Mas essa realidade costuma ser, na maioria dos casos, a consequência de um processo que se foi gestando no mundo e ao qual a humanidade, por negligência, por excessiva indiferença ou, melhor ainda, por incompreensão a respeito dos acontecimentos, permaneceu alheia, até o momento em que a violência das comoções bélicas ou sociais a despertou desse letargo pouco menos que mortal em que havia mergulhado. Daí que não lhe seja dado apreciar e julgar o que acontece em cada circunstância que, por encadeamento, se promove no grande teatro dos episódios internacionais, nem tampouco – o que é mais grave ainda – aquilo que acontece no rigor das experiências que impelem o mundo a adotar decisões supremas, resultantes das situações que se apresentam ao seu porvir.
A guerra atual, ainda que aparente assemelhar-se em seus objetivos às anteriores, difere em alto grau quanto às projeções e consequências. Esta é uma guerra preparada durante longos anos; guerra que os homens foram incapazes de evitar. Ideologias articuladas em ferozes desígnios foram e são o explosivo com que se pretende aniquilar a vida independente e racional do semelhante, e, ao dizer semelhante, referimo-nos a povos e continentes que, por natural reação do espírito humano, rechaçam esse temperamento arbitrário e absoluto que conspira contra os princípios que regem a sociedade e a solidariedade humana, e que está em aberta oposição às leis e mandados que alicerçam a soberania dos povos e fazem do indivíduo um ente nobre, livre e civilizado.
O homem comum, em geral apreensivo, temeroso e inclinado ainda às ilusões mais absurdas, desde que alimentem esperanças, de seis meses para cá já acreditou, repetidas vezes, que a paz poderia sobrevir de um momento para outro na Europa e, por conseguinte, no mundo, pois bem se sabe que o que acontece nesse continente afeta todos os âmbitos do orbe.
Mas ninguém pensou, ou só uns poucos o fizeram, que uma paz nestes momentos seria um desastre para a humanidade. Não se poderia evitar o caos mais espantoso que se produziria em todas as ordens da vida. Seja-nos permitido explicar esta afirmação, que fazemos baseados em profundas e por demais sutis observações sobre o gravíssimo instante que o gênero humano está atravessando.

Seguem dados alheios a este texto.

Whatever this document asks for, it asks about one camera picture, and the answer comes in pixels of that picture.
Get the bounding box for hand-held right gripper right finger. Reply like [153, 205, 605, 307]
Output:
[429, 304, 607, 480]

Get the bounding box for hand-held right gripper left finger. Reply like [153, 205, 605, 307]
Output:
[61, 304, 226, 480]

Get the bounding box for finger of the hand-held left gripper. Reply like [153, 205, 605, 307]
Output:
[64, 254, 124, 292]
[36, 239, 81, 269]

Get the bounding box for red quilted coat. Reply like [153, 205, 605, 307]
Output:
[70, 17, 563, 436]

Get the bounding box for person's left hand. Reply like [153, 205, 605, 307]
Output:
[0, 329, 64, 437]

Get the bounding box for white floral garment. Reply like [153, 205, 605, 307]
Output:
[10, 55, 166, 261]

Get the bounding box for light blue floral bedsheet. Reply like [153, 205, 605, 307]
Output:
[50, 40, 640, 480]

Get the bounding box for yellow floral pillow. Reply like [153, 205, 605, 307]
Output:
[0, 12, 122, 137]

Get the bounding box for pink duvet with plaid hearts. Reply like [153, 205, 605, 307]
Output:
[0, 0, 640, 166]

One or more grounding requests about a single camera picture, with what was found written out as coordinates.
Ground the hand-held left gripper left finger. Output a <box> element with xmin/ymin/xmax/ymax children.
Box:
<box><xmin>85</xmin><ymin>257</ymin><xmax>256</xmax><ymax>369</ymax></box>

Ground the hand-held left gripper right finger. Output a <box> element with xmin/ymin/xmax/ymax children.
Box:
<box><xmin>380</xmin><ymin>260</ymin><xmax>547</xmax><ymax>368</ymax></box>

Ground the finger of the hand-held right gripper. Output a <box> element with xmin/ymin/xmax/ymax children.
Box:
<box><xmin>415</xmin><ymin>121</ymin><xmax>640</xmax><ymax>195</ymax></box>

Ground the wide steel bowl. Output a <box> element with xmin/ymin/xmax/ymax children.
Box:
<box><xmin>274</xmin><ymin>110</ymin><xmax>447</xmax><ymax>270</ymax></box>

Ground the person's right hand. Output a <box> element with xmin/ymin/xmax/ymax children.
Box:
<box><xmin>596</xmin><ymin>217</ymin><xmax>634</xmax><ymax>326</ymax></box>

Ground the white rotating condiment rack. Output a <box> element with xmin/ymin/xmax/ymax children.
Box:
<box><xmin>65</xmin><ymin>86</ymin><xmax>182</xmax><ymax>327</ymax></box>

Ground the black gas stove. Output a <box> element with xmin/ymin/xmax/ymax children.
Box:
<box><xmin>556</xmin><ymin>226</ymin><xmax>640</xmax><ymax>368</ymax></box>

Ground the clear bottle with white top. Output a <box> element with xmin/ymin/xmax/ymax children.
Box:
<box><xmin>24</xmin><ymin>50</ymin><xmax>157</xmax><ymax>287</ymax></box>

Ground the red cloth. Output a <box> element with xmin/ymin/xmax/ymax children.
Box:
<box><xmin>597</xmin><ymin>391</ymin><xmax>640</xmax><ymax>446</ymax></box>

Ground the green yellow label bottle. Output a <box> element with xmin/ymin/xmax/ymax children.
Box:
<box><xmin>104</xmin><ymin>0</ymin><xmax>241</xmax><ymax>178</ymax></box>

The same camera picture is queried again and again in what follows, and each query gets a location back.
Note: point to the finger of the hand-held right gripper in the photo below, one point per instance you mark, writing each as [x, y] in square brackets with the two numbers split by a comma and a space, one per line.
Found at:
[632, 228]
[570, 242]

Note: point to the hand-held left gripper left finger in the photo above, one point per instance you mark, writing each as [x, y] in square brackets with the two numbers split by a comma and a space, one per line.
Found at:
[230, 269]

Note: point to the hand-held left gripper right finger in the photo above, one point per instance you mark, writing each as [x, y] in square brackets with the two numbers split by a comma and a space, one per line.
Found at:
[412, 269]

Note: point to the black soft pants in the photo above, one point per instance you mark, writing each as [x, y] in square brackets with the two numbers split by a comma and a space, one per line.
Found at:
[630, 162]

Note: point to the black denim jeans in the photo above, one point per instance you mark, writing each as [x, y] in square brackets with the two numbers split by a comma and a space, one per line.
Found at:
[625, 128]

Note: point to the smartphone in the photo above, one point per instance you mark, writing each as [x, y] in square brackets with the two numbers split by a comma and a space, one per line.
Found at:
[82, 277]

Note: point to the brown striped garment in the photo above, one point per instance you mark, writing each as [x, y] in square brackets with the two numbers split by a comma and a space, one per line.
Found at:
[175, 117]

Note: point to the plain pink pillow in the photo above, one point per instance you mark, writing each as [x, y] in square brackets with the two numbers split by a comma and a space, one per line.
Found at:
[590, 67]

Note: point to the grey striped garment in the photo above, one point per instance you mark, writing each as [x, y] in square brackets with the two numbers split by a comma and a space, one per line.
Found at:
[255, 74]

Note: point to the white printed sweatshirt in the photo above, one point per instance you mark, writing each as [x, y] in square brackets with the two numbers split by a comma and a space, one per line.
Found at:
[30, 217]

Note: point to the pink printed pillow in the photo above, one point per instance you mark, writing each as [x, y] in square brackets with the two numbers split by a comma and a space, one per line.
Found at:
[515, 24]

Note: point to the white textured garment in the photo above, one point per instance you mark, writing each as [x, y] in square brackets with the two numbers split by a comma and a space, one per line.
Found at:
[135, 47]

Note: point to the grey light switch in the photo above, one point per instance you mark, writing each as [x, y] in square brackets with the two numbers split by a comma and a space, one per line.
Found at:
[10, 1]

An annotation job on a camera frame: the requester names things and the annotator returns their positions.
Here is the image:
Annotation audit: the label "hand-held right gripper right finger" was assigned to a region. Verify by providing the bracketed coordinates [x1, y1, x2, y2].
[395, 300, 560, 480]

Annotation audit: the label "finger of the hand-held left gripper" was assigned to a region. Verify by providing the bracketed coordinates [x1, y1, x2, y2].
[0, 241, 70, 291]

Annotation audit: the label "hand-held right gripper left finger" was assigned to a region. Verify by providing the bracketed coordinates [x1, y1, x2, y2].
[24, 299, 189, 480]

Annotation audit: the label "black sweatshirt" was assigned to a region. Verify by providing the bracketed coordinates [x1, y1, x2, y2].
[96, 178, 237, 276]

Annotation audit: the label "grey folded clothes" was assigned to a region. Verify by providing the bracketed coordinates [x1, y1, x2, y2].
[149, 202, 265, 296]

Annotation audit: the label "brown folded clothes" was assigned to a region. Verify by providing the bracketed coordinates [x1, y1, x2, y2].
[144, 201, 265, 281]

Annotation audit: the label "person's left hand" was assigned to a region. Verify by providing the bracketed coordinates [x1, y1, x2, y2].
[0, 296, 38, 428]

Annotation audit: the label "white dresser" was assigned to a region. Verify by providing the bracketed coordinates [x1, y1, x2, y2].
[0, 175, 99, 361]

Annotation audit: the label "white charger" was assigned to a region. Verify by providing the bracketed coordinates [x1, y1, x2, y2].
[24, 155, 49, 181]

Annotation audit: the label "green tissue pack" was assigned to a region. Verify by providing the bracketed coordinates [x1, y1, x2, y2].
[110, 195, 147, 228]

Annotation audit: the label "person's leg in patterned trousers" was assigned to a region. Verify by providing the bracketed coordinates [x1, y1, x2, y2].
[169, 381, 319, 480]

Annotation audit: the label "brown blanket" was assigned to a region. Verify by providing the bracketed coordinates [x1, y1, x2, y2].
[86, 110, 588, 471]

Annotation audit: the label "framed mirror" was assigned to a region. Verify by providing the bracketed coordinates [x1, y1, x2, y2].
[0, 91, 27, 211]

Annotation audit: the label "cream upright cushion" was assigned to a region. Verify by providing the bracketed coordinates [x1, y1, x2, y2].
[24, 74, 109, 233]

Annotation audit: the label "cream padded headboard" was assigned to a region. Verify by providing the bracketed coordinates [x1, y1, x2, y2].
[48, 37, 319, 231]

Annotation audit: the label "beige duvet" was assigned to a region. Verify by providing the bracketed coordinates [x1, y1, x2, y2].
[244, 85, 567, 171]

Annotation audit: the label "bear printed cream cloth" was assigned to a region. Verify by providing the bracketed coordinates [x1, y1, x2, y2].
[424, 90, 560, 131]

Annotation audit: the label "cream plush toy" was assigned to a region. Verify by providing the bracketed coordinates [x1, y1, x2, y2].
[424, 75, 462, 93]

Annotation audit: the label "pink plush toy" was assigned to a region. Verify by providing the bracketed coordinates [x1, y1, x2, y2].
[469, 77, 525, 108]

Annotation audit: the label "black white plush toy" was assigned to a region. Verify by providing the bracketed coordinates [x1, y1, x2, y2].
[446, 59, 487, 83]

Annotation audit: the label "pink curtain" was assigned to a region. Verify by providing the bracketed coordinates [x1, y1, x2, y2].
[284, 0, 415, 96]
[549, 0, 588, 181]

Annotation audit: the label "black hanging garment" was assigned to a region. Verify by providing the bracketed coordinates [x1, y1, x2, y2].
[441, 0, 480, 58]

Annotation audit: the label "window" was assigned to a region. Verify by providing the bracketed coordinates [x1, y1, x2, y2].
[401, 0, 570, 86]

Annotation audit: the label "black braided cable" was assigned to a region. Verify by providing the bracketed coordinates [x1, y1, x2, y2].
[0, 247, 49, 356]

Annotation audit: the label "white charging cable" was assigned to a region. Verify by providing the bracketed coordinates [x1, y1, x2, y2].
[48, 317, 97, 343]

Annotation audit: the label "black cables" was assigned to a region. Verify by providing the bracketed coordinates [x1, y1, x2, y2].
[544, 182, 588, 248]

A estrutura social, política e econômica dos povos não pode ser modificada bruscamente, sob pena de se produzirem fortes e às vezes irremediáveis comoções no seio deles. Pois bem; se, como vimos, as nações estiveram se preparando para esta guerra, umas levadas pela premeditação encarnada no instinto agressor, e outras obrigadas pela necessidade de existir e defender o patrimônio de séculos e, com ele, a liberdade, o direito e a justiça, convenhamos que tanto mais necessário será, nos momentos atuais, que esses mesmos povos e o mundo em geral se preparem para a paz, acontecimento este que deve ser considerado de tanta ou maior transcendência que a própria guerra, uma vez que esta última já absorveu a vitalidade de países inteiros, fez desaparecer a vida normal e alterou quase todas as normas da convivência comum, fazendo com que a maioria dos homens de trabalho – que antes ocupavam um lugar dentro do mecanismo social, econômico, e nas demais ordens que formam a base pela qual se regem os povos e a família – agora se achem em campos de batalha ou ocupados em fábricas ou outras atividades relacionadas diretamente com a guerra, sem esquecer os que passam as penúrias mais horrendas nos campos de concentração.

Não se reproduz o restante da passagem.